Friday 30 April 2021 | Written by Supplied | Published in
The Bible uses this text as a prohibition against gossip: “Do not go about spreading slander among your people.” Leviticus 19:16. Though most people engage in gossip, it is an unwise habit. The eighth commandment of Moses states “You shall not bear false witnesses against your neighbour.” (Exodus 20:16)
By way of introduction I turn to how gossip was viewed in the centuries before Christ. I go back to Socrates who was an ancient Greek philosopher, one of the three greatest figures of the ancient period of Western philosophy (the others were Plato and Aristotle), who lived in Athens in the 5th century before Christ. He was the first Greek philosopher to seriously explore questions of ethics.
I hope this story will make it clear how Socrates viewed gossip. This story has been accredited to Socrates, although the original source may have been someone else. Either way it’s a great tale that gives us some helpful hints on how to better deal with those who gossip and how to stop ourselves from spreading rumours as well.
One day, a student came up to the great philosopher. “Socrates, I have just heard some news about one of your friends,” he excitedly exclaimed.
“Before you tell me this news, we need to make sure that it passes the triple filter test,” responded Socrates.
“What’s the triple filter test?” the man asked.
“The first test is that of truth. Tell me, do you know that what you’re going to tell me is absolutely true?” asked Socrates.
After thinking for a moment, the man said, “I heard this news from someone else, so I’m not 100 per cent sure if it’s true.”
“The second test is that of goodness,” Socrates continued, “Is what you’re about to tell me something good?”
“No, actually it’s the opposite…” the man replied.
Socrates interrupted the man, “So what you’re going to tell me is neither true, nor good?”
The man was slightly embarrassed and shrugged his shoulders.
Socrates continued, “There is one final test which is usefulness. Is what you’re about to tell me going to be useful?”
“Probably not,” the man replied.
“Well, if you’re going to tell me something that’s not true, good or useful, then why tell me at all?” responded the philosopher.
I’m sure that we’ve all indulged in a bit of gossip from time-to-time. We all come across salacious information occasionally that we feel compelled to pass on to others.
The next time you do, pass the information through the triple filter test to see if you really should be telling others.
Proverbs 26:20 says, “Without wood a fire goes out, without gossip a quarrel dies down.”
Let’s be peace-makers, not trouble-makers.
Gossip in Scripture
A helpful text to study gossip is that of the Letter of St. Paul to the Ephesians. Christ’s disciples have “clothed themselves with the new self, created after the likeness of God in true righteousness and holiness.” (Eph 4:24).

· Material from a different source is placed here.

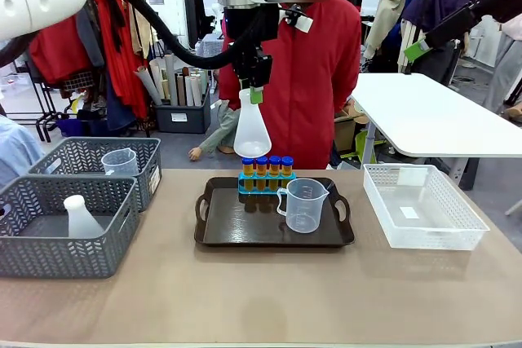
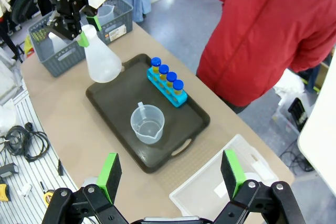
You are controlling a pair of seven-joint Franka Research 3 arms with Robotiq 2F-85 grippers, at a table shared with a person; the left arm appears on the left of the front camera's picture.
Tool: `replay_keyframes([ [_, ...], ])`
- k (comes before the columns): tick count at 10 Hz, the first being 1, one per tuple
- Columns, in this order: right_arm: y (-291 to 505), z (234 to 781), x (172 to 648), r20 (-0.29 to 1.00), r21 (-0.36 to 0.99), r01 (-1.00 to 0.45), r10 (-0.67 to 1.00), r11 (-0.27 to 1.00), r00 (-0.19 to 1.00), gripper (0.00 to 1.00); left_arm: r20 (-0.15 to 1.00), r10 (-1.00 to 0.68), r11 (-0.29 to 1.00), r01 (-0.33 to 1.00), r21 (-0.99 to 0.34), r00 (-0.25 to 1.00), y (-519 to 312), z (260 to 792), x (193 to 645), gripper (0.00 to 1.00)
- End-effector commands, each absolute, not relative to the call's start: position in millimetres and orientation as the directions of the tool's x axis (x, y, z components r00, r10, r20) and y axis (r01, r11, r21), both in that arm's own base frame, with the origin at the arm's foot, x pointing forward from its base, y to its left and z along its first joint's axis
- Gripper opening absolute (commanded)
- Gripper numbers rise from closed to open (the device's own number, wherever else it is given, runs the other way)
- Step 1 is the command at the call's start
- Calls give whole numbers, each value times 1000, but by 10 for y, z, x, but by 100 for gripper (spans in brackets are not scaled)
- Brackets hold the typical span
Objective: Prepare the laboratory tools.
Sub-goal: Pick up one Small flask and place it on the Handle tray.
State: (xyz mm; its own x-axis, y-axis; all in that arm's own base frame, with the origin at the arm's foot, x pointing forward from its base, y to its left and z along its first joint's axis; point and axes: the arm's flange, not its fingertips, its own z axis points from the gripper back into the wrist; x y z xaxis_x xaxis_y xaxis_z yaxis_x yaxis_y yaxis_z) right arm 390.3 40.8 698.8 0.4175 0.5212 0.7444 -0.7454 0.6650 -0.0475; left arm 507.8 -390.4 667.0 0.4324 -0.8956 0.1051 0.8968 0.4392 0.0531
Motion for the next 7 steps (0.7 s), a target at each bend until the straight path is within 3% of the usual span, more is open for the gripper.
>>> replay_keyframes([
  [1,400,6998,3905,751,-43,-752,518,658,410,100,107,-895,441,896,54,434,-3898,6668,5087,0],
  [2,400,6998,3905,751,-43,-752,518,658,410,100,95,-902,431,884,179,421,-3901,6614,5067,0],
  [7,400,6998,3905,751,-43,-752,518,658,410,100,64,-885,465,878,114,461,-3929,5639,5263,0],
])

By putting away falsehood, they are to put away all malice and all guile and insecurity and envy and all slander. St. Paul has in mind here when he advised “Do not let any unwholesome talk come out of your mouths, but only what is helpful to building others up.” (Ephesians 4: 29)
You will find many other texts in the Bible, particularly the New Testament on gossip. Gossip is presented as divisive in the community. It poisons or makes toxic our relationships. And if we are honest when we use it, it makes us look foolish.
Perhaps the most compelling reason for not gossiping is that it can’t be undone. This story is still used in our church of a woman who went to confession to the saint, Phillip Neri. The sixteenth century saint instructed the woman who had confessed this sin to make right the wrong she had done by taking a feather pillow to the top of the church tower. There she was to rip it open, and let the wind blow the feathers away.
But the penance didn’t end there. Philip Neri told her the second part of her penance was when she came down from the bell tower, she had to then collect the feathers that had been scattered throughout the town. The poor lady, of course could not do it as the wind had blown the feathers to every corner of the town. And that was the point Philip Neri was trying to make to underscore the destructive nature of gossip. When we detract from others in our speech, our malicious words are scattered abroad and cannot be gathered back. They continue to dishonour and divide for many days, months and even years after we speak them as they linger in people’s minds and pass from one tale bearer to another.
So hold it back because once you speak it can’t be undone. Gossip is toxic.
Conclusion
Surely deep down we all want to respect the reputation of others, see the best in them and not cause an unjust injury. So aim for the heavens and not the gutter.
Furthermore, let us try to avoid rash judgements where we assume our opinion or judgement has to be the right one, the true one. Often we are mistaken and it is not the truth.
There is no need to talk about the faults and failings of others. Ask the question of yourself: What are my faults and failings? Would I be happy for these to be made public? If not, why then would I want to make the faults and failing of others known?
A word we don’t often hear today is “discretion” which means to distinguish. Some say it is the lost virtue. Pray for discretion that we may all have the ability to determine what we can say to whom and when.
“Finally, Brothers and Sisters, whatever is true, whatever is honourable, whatever is just, whatever is pure, whatever is pleasing, whatever is commendable, if there is any excellence and if there is anything worthy of praise, think about these things… and the God of peace will be with you.” (Philippians 4:8-9).